Alternative education for girls that can’t access secondary

Educate!, Uganda, Kenya

 Overview

Africa has the world’s fastest-growing and youngest population. Whether this will be a blessing or a curse in the next 20 years depends largely on how African youth take ownership of their future.

Due to various constraints, less than half of youth in East Africa attend academic secondary school. In particular, girl youth face unique and greater barriers to education. In rural areas of East Africa, less than 1 in 20 girls graduate from secondary school. Young women, particularly those who have been denied traditional secondary education, urgently need the tools to improve their livelihoods and become drivers of development in their communities.
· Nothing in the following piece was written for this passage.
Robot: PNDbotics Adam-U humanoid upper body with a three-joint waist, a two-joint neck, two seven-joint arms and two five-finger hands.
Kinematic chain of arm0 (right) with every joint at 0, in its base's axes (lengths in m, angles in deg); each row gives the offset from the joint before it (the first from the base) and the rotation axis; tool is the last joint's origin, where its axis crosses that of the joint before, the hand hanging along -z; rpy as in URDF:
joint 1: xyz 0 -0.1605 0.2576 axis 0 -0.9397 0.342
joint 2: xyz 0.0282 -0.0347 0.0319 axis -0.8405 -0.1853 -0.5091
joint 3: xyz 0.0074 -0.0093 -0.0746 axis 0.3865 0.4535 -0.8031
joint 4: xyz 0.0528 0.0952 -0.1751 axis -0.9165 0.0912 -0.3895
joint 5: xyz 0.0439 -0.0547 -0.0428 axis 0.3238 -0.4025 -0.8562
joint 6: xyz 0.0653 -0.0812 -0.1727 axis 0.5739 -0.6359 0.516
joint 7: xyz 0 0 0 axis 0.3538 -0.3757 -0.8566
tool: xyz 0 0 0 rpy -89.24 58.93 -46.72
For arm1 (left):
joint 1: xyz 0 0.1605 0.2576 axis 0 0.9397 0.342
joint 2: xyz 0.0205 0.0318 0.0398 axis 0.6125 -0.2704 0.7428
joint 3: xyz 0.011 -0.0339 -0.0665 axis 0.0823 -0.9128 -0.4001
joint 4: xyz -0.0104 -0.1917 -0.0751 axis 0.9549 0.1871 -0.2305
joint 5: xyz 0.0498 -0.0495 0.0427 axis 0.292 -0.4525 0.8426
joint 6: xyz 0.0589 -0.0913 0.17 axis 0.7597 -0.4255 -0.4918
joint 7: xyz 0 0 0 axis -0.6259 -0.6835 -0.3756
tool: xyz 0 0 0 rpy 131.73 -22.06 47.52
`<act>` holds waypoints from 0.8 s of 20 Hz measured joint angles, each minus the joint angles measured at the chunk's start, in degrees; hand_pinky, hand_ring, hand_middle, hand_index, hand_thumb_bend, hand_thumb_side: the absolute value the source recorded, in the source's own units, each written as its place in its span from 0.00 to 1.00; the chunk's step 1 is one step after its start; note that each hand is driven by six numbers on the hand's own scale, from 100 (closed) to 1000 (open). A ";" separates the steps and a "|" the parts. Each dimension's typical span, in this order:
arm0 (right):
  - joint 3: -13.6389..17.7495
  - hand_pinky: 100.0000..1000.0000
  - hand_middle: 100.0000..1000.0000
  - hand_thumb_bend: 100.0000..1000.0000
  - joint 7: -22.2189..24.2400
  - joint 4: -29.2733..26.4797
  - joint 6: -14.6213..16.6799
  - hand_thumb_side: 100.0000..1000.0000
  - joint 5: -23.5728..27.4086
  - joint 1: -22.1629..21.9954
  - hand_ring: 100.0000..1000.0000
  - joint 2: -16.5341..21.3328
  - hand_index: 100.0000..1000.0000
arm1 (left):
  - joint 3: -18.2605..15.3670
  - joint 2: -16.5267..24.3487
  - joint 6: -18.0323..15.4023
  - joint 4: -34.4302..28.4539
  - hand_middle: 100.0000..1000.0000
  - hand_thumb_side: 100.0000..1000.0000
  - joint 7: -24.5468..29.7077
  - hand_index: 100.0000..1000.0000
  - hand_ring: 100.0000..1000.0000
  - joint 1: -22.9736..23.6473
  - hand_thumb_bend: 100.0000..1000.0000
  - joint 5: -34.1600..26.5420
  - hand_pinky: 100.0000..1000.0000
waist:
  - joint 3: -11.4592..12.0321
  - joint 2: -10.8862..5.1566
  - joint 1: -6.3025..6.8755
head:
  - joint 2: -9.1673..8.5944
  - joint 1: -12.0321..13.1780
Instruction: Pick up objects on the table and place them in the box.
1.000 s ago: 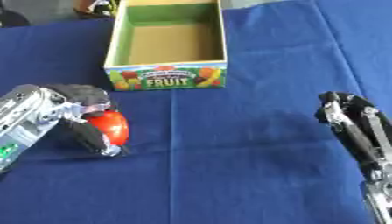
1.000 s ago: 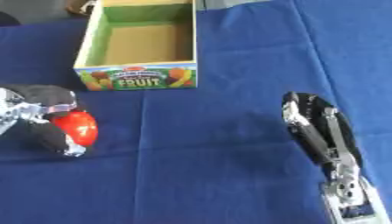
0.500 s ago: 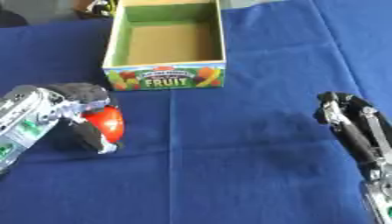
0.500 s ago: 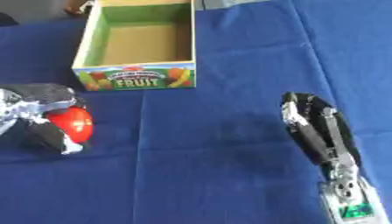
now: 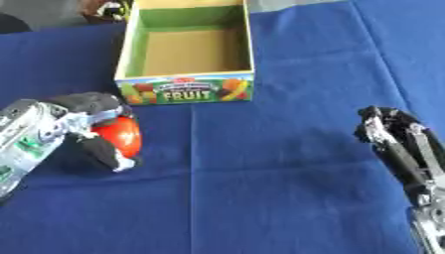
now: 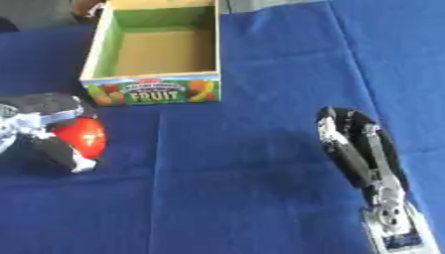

Our vision is for every girl to receive a post-primary school education, even if she does not have access to or complete secondary schooling. To address this challenge, Educate! has developed intensive, short and accessible bootcamps. In 2021, building on a decade of serving 160 000 youth and evidence from rigorous evaluations, we piloted low-cost bootcamps in Uganda and Kenya, focusing on the skills training of young girls to succeed in today’s economy. These bootcamps have the potential to close the gap for girls who can’t access secondary school, as well as give them a competitive advantage. This solution has the potential to reach thousands of out-of-school girl youth across Africa, thereby making a significant contribution to assisting African girl youth to take ownership of her future.

Good practice approach

Our intensive skills-based bootcamps are short, accessible and based on the three core components of Educate!’s successful randomised controlled trial (RCT)-backed model:

  • Skills and business model training sessions: Training on cross-cutting soft and transferable skills, entrepreneurship, and specific business models that are validated as well suited to youth, such as producing and selling organic fertiliser, eco-friendly charcoal briquettes, sanitary pads, and food/agricultural value addition products.
  • Practical sessions and experience: Participants practice applying skills and implementing validated business models through simulation or experimentation. Independent assignments give experience in skills such as research, prototyping, and creating business models.
  • Mentoring sessions: Our bootcamps are facilitated by trained mentors who are themselves youth entrepreneurs with the experience to tailor their approaches to youth with limited access to technology. Youth receive constructive coaching and direct feedback from the mentor and fellow group members on independent assignments.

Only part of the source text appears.